## What to work on
Could you set down exactly the lines of the data below, starting at the one that holds "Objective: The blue" and ending at the one that holds "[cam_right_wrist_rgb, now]", both included, and only those?

━━━ Data section

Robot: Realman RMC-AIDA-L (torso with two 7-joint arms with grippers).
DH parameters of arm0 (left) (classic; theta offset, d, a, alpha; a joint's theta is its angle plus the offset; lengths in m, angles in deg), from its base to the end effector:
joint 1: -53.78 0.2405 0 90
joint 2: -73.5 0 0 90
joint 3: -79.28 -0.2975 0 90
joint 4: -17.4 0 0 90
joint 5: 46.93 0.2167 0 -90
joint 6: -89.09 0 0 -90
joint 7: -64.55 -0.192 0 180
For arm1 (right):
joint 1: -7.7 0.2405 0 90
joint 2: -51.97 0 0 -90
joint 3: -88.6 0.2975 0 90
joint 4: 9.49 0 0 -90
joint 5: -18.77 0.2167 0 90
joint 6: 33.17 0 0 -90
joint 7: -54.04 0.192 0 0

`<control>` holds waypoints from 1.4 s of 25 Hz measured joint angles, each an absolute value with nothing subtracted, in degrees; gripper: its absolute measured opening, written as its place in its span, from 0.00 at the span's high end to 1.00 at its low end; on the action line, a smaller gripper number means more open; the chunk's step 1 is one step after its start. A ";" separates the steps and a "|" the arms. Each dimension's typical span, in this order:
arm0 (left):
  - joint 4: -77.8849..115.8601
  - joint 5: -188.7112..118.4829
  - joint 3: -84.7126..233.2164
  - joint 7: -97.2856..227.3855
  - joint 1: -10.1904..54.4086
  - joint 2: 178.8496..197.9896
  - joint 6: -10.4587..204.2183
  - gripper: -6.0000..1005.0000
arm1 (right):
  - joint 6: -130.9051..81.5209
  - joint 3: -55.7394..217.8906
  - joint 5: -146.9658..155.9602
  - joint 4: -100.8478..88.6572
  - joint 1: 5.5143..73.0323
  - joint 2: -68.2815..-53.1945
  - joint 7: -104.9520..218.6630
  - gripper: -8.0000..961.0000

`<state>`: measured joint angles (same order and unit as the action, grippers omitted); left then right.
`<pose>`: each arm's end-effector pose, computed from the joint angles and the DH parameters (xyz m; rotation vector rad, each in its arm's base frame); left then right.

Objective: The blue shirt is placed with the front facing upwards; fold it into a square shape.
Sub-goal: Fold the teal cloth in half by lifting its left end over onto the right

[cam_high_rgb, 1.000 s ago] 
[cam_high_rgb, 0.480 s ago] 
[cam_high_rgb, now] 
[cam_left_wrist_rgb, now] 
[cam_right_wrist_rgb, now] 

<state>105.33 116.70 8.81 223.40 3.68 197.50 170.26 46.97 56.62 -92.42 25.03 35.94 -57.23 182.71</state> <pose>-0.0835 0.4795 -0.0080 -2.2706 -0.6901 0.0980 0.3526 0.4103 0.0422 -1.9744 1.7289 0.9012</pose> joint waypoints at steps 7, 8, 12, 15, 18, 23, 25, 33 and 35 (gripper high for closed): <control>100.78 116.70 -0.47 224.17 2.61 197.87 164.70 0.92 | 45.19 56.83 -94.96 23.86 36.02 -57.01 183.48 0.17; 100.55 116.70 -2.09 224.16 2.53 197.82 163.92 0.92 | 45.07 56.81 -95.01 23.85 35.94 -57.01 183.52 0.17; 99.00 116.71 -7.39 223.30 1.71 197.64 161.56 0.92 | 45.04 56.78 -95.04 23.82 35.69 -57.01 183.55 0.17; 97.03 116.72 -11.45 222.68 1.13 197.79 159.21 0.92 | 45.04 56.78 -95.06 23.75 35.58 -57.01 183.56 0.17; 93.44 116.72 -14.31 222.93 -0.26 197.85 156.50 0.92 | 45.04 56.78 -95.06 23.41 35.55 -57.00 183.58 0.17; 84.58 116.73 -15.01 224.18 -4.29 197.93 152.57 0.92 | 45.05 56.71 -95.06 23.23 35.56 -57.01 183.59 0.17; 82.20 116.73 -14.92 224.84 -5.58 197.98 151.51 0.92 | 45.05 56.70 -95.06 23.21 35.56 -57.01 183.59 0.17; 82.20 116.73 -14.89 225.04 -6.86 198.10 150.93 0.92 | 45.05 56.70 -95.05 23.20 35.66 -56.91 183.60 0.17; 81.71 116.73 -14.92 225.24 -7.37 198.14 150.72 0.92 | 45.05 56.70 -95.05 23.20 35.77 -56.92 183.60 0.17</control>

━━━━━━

## Your solution
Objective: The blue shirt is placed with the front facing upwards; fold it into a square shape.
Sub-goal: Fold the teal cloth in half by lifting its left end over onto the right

[cam_high_rgb, 1.000 s ago] 
[cam_high_rgb, 0.480 s ago] 
[cam_high_rgb, now] 
[cam_left_wrist_rgb, now] 
[cam_right_wrist_rgb, now] 

The exercise was answered completely.